#### Activity
Which of the lines below hold the word "gripper"? Pull each of them out.

(Extracted records)
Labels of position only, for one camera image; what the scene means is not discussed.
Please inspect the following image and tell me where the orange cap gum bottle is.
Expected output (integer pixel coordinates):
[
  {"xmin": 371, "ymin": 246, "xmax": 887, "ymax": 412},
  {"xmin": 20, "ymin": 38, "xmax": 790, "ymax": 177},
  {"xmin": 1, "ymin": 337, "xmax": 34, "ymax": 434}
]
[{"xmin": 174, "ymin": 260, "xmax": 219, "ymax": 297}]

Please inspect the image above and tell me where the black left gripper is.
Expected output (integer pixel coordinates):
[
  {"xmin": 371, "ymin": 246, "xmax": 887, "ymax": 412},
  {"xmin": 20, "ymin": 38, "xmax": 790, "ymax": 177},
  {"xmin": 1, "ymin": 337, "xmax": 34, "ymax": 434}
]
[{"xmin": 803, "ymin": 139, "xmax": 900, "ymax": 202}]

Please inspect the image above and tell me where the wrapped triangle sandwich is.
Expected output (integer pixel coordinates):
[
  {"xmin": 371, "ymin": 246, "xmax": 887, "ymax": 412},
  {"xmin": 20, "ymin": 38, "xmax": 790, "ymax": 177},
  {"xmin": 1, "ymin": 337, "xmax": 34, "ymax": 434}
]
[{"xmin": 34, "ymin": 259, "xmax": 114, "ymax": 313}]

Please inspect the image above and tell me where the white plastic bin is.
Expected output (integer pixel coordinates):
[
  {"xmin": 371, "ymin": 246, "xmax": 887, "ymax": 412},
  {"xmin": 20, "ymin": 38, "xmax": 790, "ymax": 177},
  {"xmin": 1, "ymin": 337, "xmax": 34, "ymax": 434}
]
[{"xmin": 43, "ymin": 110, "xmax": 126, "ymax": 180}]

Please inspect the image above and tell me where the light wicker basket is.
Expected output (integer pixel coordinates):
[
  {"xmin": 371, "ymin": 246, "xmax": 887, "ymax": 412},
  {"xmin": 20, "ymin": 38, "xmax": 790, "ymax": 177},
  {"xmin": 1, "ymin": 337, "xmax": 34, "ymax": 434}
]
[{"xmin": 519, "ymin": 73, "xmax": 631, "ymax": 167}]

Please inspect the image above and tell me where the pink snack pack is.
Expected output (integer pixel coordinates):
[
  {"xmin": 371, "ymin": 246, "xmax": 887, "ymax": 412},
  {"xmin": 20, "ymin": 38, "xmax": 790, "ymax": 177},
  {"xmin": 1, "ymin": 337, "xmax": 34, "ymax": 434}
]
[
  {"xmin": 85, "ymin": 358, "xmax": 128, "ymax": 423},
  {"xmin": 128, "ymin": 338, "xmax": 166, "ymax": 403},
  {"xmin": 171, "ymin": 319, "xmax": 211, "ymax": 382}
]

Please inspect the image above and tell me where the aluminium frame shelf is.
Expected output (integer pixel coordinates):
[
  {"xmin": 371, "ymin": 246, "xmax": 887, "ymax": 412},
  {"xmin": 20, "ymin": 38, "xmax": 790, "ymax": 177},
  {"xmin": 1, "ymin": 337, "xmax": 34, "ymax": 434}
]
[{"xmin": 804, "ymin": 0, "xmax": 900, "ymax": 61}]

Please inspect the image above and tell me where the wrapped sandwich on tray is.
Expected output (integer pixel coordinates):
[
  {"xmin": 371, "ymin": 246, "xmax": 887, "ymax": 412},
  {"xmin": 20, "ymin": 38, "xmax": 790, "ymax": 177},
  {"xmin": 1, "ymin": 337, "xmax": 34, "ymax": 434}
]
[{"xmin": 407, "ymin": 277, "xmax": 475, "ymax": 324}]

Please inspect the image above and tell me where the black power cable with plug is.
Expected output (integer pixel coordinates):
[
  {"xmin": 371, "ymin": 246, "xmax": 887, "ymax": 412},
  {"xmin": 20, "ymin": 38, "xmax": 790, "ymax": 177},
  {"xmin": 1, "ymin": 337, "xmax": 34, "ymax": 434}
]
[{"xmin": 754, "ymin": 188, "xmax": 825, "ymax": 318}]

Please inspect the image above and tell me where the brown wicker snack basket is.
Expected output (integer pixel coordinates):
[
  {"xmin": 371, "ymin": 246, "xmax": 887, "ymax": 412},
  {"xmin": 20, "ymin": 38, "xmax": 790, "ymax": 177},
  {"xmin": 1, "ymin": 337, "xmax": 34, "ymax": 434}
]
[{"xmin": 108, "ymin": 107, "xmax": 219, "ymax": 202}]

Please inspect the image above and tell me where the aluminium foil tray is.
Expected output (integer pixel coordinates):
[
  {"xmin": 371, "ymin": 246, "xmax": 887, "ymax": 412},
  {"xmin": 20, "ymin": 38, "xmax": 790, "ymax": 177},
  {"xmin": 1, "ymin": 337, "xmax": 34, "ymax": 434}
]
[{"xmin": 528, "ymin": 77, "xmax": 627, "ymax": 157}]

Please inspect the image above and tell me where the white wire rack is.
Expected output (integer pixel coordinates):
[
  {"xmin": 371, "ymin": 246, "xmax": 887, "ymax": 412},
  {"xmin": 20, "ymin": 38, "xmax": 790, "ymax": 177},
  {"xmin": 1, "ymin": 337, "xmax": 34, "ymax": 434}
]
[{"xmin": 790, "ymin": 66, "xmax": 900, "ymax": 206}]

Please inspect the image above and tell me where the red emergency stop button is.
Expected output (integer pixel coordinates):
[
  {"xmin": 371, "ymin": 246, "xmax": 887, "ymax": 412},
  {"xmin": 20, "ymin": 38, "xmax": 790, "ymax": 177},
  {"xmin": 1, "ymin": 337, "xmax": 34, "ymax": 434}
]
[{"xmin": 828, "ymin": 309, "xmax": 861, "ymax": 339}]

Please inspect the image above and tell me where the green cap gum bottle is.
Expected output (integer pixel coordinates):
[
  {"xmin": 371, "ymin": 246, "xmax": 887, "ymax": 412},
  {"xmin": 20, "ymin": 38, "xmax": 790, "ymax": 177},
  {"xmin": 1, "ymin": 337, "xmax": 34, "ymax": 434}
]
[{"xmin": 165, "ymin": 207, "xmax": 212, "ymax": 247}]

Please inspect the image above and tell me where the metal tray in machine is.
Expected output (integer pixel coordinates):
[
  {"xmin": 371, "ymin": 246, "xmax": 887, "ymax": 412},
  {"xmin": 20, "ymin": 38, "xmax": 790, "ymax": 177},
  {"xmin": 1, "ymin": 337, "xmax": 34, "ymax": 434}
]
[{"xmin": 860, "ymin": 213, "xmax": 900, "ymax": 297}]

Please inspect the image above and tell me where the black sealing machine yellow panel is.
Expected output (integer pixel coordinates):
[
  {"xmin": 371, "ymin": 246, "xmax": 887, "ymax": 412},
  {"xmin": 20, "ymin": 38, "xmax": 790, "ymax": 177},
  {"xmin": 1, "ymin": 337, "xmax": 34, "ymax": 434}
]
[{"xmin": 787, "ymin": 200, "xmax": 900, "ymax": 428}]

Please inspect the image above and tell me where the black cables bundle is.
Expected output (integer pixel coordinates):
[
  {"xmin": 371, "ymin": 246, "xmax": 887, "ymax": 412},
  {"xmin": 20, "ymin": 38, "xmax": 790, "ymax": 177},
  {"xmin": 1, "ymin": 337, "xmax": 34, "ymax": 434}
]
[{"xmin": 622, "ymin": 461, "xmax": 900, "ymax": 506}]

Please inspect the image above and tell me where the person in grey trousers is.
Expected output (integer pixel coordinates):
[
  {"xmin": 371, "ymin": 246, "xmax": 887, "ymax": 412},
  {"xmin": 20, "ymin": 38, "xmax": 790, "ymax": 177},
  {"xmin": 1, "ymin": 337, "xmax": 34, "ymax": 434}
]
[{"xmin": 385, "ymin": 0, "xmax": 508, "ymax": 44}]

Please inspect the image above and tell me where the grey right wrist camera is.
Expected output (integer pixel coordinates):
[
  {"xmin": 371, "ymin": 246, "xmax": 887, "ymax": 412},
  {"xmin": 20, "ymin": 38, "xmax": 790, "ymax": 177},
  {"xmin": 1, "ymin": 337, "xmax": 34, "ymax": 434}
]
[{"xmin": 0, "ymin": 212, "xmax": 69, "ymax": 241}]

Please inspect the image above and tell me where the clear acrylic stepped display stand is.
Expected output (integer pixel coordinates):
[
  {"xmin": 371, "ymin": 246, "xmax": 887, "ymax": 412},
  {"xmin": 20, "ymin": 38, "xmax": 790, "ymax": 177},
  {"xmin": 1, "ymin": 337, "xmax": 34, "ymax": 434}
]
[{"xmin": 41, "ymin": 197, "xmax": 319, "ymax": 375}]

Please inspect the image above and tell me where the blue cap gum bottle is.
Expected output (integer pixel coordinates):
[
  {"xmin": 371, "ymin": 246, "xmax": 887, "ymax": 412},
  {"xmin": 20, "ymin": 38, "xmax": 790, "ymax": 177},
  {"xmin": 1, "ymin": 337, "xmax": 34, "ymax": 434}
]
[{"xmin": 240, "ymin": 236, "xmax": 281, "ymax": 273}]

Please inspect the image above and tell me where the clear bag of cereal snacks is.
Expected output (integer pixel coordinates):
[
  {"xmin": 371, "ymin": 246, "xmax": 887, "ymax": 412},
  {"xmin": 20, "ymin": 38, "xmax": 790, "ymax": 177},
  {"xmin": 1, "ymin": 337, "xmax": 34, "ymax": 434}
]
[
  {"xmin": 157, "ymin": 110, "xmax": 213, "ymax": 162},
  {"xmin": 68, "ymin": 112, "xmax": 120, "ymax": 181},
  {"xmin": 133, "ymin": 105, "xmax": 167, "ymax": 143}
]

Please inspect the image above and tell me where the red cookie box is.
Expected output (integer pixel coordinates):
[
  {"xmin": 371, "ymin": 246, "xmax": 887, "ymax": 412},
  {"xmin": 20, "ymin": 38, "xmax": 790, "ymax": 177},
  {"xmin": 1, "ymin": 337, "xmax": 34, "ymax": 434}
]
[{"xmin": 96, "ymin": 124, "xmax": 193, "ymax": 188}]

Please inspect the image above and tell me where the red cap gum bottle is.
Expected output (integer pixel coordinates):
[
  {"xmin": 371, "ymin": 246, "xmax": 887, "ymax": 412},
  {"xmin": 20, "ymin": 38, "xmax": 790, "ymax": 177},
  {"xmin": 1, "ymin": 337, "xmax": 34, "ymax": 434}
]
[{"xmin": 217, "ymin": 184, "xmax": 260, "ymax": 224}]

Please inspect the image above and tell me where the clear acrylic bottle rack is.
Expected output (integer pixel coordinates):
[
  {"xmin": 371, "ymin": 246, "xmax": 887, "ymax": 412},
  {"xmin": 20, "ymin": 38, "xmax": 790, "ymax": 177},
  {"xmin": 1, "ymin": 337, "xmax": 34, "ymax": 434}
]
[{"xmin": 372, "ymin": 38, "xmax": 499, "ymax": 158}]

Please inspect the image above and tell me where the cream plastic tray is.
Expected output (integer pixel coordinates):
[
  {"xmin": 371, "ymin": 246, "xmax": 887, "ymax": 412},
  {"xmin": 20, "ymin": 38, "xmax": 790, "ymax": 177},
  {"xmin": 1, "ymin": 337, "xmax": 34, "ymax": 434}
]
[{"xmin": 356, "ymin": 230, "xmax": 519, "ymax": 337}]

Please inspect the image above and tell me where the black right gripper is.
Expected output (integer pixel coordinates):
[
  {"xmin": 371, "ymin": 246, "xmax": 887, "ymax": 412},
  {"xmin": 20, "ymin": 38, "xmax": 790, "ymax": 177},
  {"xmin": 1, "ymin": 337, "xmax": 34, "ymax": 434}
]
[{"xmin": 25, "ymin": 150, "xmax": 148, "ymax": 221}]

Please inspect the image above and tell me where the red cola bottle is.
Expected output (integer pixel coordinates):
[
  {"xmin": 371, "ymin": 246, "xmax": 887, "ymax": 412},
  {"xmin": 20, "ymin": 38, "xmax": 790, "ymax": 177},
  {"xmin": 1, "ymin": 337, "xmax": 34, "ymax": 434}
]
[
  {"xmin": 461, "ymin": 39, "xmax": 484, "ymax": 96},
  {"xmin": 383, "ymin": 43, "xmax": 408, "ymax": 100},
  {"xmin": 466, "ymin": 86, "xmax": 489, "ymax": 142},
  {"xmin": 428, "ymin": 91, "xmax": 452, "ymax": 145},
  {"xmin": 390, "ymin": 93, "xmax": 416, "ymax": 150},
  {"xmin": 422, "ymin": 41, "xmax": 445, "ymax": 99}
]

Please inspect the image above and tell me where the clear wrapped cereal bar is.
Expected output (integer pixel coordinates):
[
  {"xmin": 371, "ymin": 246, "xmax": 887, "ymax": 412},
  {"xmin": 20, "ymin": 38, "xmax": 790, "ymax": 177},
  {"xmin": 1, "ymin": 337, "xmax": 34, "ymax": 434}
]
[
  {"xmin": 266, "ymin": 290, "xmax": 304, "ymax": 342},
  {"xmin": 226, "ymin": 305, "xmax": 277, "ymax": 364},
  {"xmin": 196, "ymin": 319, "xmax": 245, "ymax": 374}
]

#### Task solution
Please inspect the image above and tell me where the black left gripper is.
Please inspect the image above and tell me where the black right gripper is.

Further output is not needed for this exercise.